§ **Exercise description**
Find the string "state" in the data, and copy out each line that has it.

Exercise data Start Marker

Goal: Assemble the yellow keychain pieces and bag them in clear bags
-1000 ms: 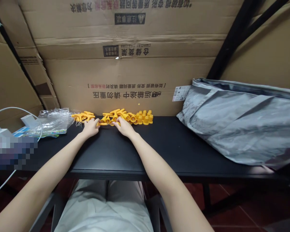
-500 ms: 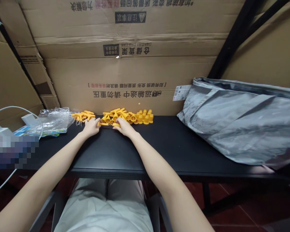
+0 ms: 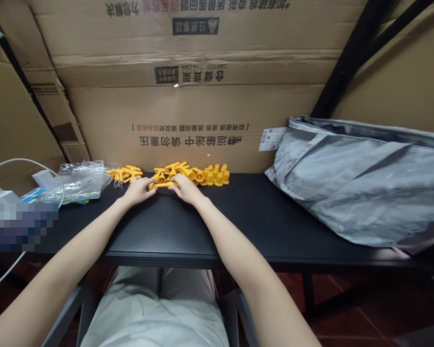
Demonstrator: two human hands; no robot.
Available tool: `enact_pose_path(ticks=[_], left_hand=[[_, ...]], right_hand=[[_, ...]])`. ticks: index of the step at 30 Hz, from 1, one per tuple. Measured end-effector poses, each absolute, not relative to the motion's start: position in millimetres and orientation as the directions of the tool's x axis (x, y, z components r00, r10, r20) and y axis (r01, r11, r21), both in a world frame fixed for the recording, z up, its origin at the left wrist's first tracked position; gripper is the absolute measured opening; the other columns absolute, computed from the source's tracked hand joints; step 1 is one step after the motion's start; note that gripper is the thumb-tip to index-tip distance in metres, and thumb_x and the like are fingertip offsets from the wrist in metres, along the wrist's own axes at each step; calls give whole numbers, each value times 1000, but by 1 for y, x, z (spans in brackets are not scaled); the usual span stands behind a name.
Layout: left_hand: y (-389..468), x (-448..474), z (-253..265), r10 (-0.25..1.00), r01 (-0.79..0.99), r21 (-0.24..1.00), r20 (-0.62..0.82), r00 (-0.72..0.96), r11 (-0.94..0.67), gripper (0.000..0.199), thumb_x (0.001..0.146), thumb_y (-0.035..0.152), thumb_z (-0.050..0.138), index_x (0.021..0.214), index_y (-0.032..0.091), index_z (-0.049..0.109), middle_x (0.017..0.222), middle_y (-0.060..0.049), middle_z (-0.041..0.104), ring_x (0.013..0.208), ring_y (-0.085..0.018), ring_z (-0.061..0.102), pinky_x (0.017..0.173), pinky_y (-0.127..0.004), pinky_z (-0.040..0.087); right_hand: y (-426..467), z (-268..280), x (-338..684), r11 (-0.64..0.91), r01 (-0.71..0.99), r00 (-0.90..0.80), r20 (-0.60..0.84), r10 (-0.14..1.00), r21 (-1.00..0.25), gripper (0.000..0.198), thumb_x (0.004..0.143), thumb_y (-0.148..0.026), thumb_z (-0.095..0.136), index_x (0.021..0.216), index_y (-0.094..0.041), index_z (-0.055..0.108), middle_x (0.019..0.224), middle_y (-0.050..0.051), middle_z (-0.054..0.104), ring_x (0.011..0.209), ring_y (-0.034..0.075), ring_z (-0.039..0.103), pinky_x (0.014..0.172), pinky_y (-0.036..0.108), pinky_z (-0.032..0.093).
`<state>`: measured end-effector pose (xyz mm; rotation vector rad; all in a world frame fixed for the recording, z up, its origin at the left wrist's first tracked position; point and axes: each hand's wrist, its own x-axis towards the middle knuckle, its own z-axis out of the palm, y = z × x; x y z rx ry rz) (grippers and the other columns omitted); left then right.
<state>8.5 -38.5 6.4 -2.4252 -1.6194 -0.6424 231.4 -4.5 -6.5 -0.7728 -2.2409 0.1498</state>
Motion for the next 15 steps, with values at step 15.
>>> enact_pose_path(ticks=[15], left_hand=[[-27, -1, -3, 809, 874, 188, 500, 308, -449, 24, 83, 31, 53, 102, 21, 63, 86, -3, 63, 82, -17, 60, 77, -28, 42]], right_hand=[[1, -9, 234, 285, 30, -404, 249, 880, -958, 45, 63, -21, 81, 102, -18, 60, 107, 6, 65, 100, 17, 64, 96, 38, 48]])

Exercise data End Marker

§ **Output of the exercise**
`<state>`: measured end-effector pose (xyz mm; rotation vector rad; all in a world frame fixed for the recording, z up, its origin at the left wrist's first tracked position; point and axes: each hand's wrist, its own x-axis towards the middle knuckle, its own z-axis out of the palm, y = z × x; x y z rx ry rz) (grippers and the other columns omitted); left then right.
<state>8.5 -38.5 6.4 -2.4252 -1.6194 -0.6424 231.4 -4.5 -6.5 -0.7728 -2.2409 0.1498</state>

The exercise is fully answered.